[[ Data shown, beginning ]]

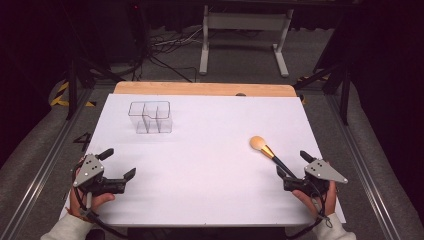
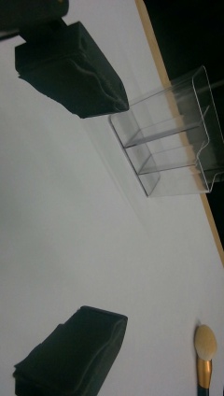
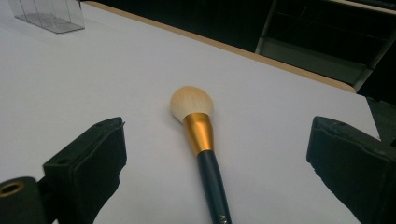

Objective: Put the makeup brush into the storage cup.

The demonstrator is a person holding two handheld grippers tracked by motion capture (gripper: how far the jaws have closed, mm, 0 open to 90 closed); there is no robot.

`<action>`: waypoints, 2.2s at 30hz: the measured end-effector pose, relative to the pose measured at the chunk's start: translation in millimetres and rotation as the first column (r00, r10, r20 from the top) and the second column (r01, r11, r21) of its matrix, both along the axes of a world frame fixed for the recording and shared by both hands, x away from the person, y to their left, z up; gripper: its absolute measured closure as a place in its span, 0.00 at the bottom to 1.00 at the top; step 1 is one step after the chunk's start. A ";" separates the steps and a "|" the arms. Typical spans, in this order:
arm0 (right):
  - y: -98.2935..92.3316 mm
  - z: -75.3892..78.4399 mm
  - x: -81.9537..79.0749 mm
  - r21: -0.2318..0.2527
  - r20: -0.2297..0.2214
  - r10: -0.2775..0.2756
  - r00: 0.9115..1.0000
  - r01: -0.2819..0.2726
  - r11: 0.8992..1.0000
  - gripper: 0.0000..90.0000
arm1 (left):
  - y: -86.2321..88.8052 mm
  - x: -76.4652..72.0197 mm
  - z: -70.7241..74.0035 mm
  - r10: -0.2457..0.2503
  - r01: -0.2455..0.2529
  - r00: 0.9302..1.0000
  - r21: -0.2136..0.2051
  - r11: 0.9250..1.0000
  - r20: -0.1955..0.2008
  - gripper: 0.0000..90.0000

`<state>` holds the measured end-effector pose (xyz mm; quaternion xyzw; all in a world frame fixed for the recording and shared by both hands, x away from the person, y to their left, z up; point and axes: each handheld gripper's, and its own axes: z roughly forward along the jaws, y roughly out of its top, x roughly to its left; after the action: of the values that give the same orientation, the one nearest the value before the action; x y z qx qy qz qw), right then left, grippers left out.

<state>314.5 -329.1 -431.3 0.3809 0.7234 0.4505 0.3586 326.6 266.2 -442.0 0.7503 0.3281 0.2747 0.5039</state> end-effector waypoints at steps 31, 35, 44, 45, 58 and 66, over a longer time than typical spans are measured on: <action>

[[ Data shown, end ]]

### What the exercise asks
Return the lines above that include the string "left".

### Answer box
`<action>`: waypoints, 2.2s at 30hz: the measured end-effector pose, relative to the pose measured at the chunk's start: translation in millimetres and rotation as the first column (r00, r10, r20 from the top) and the second column (r01, r11, r21) of its matrix, both along the axes of a world frame fixed for the recording and shared by both hands, x away from the person, y to their left, z up; gripper: its absolute measured closure as a place in its span, 0.00 at the bottom to 1.00 at the top; step 1 is one step after the chunk's start. A ";" separates the steps and a "|" the arms. Typical spans, in this order:
arm1 (left):
`<state>` holds the measured end-effector pose (xyz mm; quaternion xyzw; all in a world frame fixed for the recording and shared by both hands, x away from the person, y to their left, z up; point and axes: each handheld gripper's, and its own axes: z roughly forward along the jaws, y roughly out of its top, x roughly to its left; after the action: of the values that give the same orientation, the one nearest the value before the action; x y z qx qy qz qw), right then left, grippers left out.

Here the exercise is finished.